* [WORK REQUEST] Two lines below mark the span: the one containing "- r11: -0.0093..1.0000" and the one containing "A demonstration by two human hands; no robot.". Set down both, plus every line between, exactly as they stand, and nothing else.

* [GIVEN DATA]
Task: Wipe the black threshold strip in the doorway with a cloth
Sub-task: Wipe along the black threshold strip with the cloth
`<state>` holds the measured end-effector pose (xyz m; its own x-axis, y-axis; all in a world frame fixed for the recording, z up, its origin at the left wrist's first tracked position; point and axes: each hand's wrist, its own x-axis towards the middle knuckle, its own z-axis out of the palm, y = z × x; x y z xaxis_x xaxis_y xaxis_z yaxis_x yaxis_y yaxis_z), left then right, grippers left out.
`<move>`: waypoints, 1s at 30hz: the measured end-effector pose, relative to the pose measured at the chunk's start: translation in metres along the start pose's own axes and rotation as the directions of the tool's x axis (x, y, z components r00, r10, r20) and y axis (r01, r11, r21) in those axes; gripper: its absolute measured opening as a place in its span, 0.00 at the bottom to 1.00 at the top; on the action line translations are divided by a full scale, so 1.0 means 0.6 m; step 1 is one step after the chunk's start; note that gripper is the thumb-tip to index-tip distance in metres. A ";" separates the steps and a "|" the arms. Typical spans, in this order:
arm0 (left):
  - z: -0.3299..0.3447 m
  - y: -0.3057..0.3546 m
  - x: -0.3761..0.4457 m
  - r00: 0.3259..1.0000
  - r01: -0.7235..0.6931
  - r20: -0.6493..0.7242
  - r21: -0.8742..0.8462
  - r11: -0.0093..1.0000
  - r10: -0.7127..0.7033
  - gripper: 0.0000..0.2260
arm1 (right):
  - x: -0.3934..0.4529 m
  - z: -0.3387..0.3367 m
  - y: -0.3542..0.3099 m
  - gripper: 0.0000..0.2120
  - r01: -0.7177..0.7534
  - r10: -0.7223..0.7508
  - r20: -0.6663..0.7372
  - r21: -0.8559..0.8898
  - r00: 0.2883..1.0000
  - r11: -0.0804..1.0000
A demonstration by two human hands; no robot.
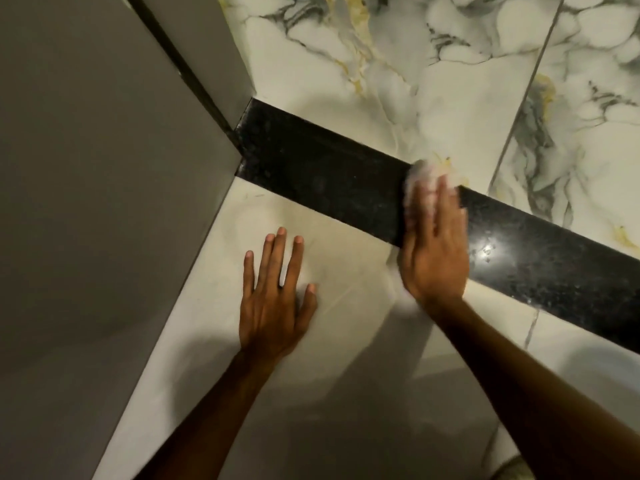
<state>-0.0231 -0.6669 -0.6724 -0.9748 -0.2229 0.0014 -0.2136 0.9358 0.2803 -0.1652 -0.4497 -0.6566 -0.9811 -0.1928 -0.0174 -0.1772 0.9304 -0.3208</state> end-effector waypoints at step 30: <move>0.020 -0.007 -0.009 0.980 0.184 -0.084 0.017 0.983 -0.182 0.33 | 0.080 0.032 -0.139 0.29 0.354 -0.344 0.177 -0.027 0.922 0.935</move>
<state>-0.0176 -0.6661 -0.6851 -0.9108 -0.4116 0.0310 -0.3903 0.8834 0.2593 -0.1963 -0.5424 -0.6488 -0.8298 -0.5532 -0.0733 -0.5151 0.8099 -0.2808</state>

* [YOUR SOLUTION]
  - r11: -0.0093..1.0000
  - r10: -0.7127..0.7033
  - gripper: 0.0000..0.2260
arm1 (right):
  - x: -0.3934..0.4529 m
  - z: -0.3387..0.3367 m
  - y: -0.3542..0.3099 m
  - gripper: 0.0000..0.2120
  - r01: -0.7177..0.7534
  - r10: -0.7223..0.7508
  - r20: -0.6663..0.7372
  - r21: -0.8559..0.8898
  - r00: 0.2883..1.0000
  - r11: -0.0804..1.0000
A demonstration by two human hands; no robot.

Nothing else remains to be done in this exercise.